**Action item**
The listing that follows should be copied in full and exactly, with no pictures.

**Data excerpt**

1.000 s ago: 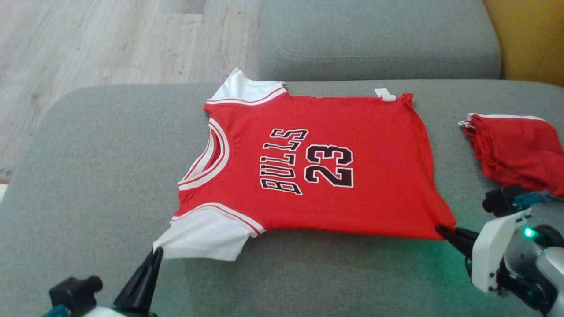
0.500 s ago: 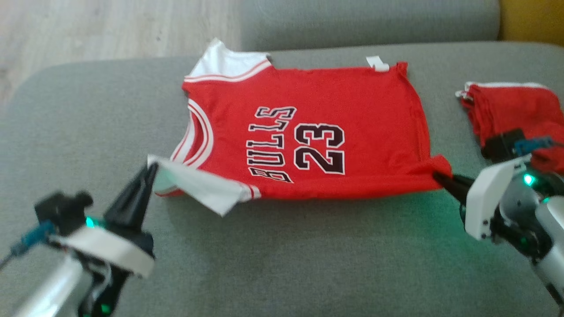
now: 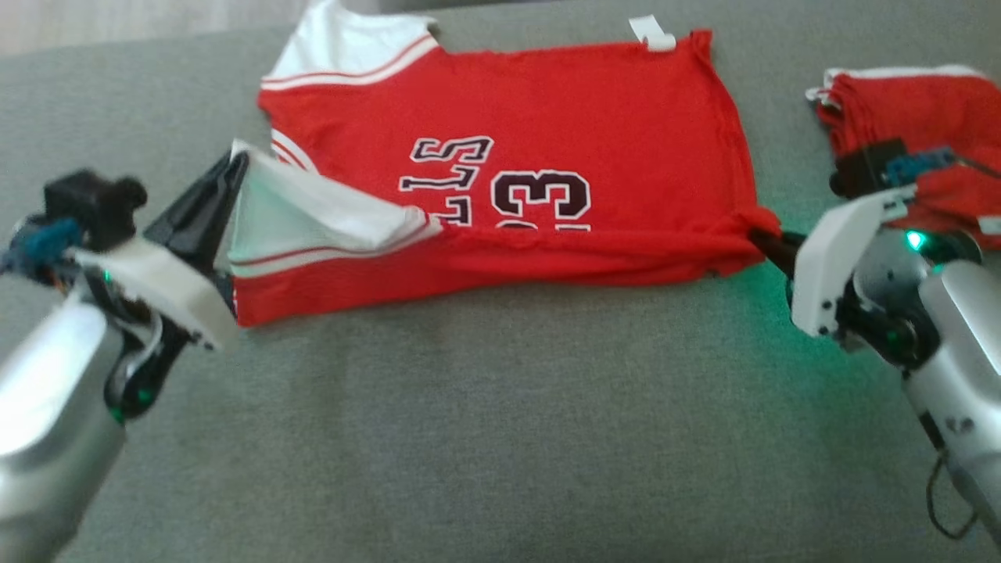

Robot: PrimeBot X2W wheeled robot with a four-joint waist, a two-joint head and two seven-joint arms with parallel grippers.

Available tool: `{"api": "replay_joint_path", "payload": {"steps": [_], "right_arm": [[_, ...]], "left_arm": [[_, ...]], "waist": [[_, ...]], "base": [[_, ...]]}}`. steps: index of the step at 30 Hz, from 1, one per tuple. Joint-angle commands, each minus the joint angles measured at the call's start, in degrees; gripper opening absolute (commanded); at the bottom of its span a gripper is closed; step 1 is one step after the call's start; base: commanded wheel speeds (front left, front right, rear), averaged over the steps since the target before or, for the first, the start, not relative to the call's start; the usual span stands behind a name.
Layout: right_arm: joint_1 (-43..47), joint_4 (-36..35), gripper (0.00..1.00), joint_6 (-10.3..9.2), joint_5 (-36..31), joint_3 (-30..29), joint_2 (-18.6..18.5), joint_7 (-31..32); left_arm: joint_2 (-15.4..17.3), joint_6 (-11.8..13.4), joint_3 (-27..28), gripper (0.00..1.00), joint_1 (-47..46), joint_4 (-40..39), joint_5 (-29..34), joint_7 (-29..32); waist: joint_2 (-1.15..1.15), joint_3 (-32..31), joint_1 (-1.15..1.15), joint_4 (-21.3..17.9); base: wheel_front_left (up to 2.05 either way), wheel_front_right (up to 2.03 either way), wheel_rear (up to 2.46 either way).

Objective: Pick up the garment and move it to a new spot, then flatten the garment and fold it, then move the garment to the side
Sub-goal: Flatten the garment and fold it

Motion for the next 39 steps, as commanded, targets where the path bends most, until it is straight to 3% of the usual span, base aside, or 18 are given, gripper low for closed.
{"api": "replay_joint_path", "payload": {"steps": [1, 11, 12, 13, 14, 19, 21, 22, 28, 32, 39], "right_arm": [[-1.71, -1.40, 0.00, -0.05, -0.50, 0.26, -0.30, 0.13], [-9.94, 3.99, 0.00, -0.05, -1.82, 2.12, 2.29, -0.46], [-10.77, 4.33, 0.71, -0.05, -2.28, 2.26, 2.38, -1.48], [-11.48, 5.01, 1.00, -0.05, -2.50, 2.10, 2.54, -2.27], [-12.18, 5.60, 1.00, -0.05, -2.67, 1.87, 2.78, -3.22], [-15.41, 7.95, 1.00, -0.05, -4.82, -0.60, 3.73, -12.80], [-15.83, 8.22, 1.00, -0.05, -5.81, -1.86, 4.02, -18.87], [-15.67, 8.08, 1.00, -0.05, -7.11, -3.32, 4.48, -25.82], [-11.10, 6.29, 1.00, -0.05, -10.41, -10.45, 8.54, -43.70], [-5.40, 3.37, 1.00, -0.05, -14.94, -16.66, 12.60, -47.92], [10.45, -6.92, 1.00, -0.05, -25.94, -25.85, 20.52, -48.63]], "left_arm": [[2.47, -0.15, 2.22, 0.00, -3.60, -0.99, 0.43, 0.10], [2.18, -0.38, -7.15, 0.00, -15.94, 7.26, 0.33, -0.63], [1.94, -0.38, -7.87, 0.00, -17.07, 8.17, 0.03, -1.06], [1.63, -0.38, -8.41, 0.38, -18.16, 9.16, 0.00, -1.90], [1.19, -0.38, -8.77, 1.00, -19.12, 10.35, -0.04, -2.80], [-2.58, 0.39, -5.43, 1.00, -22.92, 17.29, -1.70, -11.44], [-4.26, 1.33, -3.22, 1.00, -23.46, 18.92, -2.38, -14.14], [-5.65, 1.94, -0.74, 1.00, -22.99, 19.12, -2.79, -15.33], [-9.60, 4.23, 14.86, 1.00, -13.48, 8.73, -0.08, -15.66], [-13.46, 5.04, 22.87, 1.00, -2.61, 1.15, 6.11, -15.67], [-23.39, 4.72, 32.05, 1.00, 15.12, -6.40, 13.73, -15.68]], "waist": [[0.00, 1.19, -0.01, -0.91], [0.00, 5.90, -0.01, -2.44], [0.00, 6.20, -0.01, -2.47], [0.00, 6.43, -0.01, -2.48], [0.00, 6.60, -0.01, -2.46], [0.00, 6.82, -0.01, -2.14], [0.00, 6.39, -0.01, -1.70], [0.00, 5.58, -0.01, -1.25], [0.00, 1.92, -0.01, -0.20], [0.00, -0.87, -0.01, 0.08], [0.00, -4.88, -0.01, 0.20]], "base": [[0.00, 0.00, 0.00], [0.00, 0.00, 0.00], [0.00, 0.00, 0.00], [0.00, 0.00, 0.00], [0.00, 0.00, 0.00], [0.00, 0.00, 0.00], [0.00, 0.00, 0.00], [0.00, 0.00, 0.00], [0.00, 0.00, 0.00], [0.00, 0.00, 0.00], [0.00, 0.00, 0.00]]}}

**Response area**
1.000 s ago: 
0.500 s ago: 
now: 

Robot: PrimeBot X2W wheeled robot with a four-joint waist, a two-joint head and two seven-joint arms with parallel grippers.

Available tool: `{"api": "replay_joint_path", "payload": {"steps": [_], "right_arm": [[_, ...]], "left_arm": [[_, ...]], "waist": [[_, ...]], "base": [[_, ...]]}}`. steps: index of the step at 30 Hz, from 1, one per tuple. Joint-angle commands, each minus the joint angles measured at the call's start, in degrees; gripper opening absolute (commanded); at the bottom of its span a gripper is closed; step 1 is one step after the call's start; base: commanded wheel speeds (front left, front right, rear), averaged over the steps since the target before or, for the first, the start, not relative to the call's start; the usual span stands behind a name.
Layout: right_arm: joint_1 (-43..47), joint_4 (-36..35), gripper (0.00..1.00), joint_6 (-10.3..9.2), joint_5 (-36..31), joint_3 (-30..29), joint_2 (-18.6..18.5), joint_7 (-31..32); left_arm: joint_2 (-15.4..17.3), joint_6 (-11.8..13.4), joint_3 (-27..28), gripper (0.00..1.00), joint_1 (-47..46), joint_4 (-40..39), joint_5 (-29..34), joint_7 (-29..32); waist: joint_2 (-1.15..1.15), joint_3 (-32..31), joint_1 (-1.15..1.15), joint_4 (-21.3..17.9); base: wheel_front_left (up to 2.05 either way), wheel_front_right (up to 2.03 either way), wheel_rear (up to 2.46 either way).

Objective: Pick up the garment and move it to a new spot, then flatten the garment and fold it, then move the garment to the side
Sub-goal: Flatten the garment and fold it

Motion for the next 39 steps, as commanded, targets where the path bends most, until it is straight to 3% of the usual span, base aside, or 18 are given, gripper low for closed.
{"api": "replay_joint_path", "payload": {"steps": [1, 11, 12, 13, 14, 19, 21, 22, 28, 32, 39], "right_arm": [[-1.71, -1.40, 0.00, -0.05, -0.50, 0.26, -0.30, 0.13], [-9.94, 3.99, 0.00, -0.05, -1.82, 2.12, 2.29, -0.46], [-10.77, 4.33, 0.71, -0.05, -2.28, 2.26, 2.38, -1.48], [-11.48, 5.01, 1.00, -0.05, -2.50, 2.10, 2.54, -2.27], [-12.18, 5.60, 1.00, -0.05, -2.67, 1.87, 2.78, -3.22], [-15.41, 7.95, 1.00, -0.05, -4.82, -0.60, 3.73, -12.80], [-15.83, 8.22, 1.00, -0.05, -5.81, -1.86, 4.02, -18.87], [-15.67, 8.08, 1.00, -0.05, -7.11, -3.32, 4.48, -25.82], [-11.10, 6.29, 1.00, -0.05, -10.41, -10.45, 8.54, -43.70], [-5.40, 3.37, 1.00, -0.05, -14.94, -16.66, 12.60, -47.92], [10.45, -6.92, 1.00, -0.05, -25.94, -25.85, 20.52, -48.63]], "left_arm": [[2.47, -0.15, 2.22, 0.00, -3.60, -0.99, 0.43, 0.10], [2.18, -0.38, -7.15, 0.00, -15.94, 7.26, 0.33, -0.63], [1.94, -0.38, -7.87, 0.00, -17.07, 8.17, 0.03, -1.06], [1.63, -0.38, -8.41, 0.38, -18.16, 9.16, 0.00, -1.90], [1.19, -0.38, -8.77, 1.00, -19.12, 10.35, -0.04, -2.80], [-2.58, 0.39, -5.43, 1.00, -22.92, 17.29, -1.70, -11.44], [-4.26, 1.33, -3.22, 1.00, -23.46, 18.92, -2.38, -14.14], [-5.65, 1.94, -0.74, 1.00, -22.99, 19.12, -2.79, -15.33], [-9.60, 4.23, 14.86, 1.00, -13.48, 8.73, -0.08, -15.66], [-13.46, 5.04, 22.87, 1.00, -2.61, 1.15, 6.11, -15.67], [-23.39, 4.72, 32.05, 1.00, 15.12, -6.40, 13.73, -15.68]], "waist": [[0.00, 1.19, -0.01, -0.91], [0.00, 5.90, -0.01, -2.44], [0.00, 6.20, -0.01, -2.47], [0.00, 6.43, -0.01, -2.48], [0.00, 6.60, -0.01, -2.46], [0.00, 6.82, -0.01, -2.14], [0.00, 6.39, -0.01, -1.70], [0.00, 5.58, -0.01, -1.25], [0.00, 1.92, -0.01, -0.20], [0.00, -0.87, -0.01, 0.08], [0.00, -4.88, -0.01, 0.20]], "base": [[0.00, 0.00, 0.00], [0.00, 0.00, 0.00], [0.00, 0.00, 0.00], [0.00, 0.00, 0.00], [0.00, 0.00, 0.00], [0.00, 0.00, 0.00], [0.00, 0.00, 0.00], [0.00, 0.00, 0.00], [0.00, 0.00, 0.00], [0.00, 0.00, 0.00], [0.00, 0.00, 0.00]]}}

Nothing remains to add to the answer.